Estamos falando de uma pesquisa. Um interesse. Ou mesmo uma parte de si que mergulha, se conecta, entende. Um tema que se repete. Uma área da vida que te atrai. Que você expressa. Talvez até inconscientemente? Essa é a verdadeira identidade. É um exercício diário de auto observação. Através do autoconhecimento. De expressar e olhar. De entender o processo. De observar o que acontece. E isso leva tempo mesmo. Não é algo que se define, e sim algo que se revela.

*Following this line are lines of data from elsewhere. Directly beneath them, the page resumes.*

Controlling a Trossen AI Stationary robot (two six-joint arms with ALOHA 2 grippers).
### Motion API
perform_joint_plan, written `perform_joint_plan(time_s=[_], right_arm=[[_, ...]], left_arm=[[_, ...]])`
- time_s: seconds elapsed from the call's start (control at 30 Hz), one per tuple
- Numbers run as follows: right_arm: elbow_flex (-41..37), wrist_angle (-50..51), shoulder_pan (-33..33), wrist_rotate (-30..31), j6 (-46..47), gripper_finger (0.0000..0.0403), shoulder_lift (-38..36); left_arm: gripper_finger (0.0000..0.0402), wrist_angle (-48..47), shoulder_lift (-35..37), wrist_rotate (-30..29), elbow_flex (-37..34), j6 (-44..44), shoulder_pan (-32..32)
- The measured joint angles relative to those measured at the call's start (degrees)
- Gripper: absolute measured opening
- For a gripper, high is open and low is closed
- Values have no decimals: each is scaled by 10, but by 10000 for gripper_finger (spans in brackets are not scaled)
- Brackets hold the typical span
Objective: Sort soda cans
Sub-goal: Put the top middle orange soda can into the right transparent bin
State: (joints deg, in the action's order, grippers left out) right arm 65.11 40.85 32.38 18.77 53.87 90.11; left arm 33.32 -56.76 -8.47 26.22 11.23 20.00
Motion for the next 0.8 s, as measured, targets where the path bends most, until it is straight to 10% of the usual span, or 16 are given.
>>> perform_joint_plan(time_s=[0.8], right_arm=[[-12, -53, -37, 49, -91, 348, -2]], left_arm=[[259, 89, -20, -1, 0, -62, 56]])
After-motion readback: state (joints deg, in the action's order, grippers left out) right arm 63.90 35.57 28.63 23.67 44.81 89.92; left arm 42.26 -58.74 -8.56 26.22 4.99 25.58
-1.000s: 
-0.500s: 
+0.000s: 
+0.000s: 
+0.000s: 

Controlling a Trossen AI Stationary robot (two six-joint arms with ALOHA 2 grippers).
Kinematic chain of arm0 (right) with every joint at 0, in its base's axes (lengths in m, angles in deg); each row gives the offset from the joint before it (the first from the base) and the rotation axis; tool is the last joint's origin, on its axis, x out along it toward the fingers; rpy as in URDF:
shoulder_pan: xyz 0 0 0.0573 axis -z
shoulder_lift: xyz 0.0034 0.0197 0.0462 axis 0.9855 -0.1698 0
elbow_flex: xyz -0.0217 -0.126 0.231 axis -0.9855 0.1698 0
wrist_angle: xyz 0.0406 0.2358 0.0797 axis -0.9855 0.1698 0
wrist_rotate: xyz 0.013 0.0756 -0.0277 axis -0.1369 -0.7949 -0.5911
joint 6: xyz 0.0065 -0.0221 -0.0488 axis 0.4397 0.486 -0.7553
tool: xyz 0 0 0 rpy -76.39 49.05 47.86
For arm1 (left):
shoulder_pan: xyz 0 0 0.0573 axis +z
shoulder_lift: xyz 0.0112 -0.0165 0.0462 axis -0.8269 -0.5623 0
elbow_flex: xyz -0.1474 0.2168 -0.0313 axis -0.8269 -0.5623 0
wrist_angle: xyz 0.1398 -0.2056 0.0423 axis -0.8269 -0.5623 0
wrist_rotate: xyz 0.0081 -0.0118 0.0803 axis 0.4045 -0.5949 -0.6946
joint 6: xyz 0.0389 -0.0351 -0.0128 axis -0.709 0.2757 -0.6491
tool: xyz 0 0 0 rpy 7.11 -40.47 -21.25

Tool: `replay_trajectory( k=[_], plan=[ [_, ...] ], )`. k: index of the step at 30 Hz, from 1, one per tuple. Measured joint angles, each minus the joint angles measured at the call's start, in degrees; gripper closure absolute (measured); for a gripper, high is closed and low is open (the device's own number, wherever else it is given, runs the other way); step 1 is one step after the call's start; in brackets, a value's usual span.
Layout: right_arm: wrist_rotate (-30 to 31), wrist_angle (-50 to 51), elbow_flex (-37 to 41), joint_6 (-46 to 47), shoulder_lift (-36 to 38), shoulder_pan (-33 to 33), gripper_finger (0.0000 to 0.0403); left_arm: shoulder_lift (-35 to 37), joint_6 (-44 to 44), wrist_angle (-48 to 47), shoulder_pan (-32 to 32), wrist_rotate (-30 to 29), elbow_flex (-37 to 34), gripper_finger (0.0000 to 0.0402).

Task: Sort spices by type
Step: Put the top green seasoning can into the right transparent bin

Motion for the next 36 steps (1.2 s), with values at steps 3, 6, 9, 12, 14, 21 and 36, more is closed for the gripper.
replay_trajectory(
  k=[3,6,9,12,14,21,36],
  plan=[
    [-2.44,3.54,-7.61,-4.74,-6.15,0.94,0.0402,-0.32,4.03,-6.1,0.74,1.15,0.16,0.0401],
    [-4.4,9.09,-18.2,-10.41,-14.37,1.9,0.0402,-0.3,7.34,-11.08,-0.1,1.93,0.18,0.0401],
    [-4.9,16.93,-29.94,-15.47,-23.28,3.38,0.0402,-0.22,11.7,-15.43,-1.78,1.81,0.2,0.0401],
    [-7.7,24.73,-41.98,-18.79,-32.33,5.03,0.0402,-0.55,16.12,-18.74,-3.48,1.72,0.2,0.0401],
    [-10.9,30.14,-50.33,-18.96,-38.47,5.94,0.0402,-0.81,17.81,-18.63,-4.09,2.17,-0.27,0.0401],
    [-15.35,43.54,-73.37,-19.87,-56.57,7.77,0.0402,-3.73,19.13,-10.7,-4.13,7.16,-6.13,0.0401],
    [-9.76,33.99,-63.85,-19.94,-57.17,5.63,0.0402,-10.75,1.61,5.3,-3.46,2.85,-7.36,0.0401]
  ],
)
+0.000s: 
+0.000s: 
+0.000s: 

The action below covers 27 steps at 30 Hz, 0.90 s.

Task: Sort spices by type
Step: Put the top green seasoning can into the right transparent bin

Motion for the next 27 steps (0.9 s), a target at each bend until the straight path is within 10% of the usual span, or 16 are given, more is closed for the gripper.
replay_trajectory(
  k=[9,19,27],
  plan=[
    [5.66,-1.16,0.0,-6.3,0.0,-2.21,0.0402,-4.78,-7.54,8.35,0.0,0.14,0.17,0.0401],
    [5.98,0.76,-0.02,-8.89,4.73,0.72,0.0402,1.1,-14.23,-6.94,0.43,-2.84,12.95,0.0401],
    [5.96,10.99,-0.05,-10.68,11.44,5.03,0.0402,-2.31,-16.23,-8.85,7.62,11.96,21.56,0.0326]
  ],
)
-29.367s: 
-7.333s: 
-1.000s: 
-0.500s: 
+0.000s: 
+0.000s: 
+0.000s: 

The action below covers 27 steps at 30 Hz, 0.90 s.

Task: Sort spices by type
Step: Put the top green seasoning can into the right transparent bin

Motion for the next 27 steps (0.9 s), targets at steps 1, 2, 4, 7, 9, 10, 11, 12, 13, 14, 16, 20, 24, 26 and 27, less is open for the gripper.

O meio, o material é apenas uma ferramenta. E este pode tantas vezes variar, até para mostrar uma diferente perspectiva de um mesmo assunto? É o como o artista expressa aquilo que tantas vezes tem uma necessidade latente de ser expressado. O como é técnica. É a "interface amigável" ou uma "tela bem pintada", é o "cobre”. Se é tela, se é escultura, se é performance ou fotografia é o "o que". O material final. E este também pode mudar. Como um computador, um relógio, um aplicativo. Que parte de um mesmo princípio do "porque". Do questionar um status quo. De se posicionar. Das pessoas não se conectarem com o que você está fazendo, e sim por acreditarem no que você acredita.

Um artista ganha força quando entende o seu porque, e que o meio de expressão é apenas uma perspectiva de tal porquê. E ao ganhar força, entende que não existe competição. Que não existe entender a arte - ou de arte em si. De não tentar buscar um significado em algo que é material. E sim, atravessar esta camada do material, e se conectar à pessoa que está por trás. E ai, conectamos humanos, com outros humanos. E ai mágicas acontecem, mesmo se você, talvez apenas observador se diz "não entender de arte".

Como artista, se você também é artista, te provoco a pensar nisso. Se o seu coração pede para experimentar outros materiais, explore, mas ao mesmo tempo observe, o que conecta tudo isso? O que está por trás? O que sempre aparece? Independente no que você coloca as mãos? Independente do que cria? Do que se propõe a fazer?

E, se você está lendo isso e não é artista, a próxima vez que encontrar um, mesmo que diga que não entende de arte, extrapole também a crença de não entender o que está vendo no que é material? E sim, o porquê o artista está fazendo o que está fazendo? No mínimo garanto um empurrão para o próprio artista se questionar sobre a sua área de pesquisa e mergulho (ops), ou você poderá descobrir que entende mais sobre arte do que imagina. Afinal, é sobre se abrir para um ser humano. É sobre se deixar tocar, sentir, conectar. Para o bem ou para o mal. Nem sempre precisamos acreditar. Ou mesmo gostar.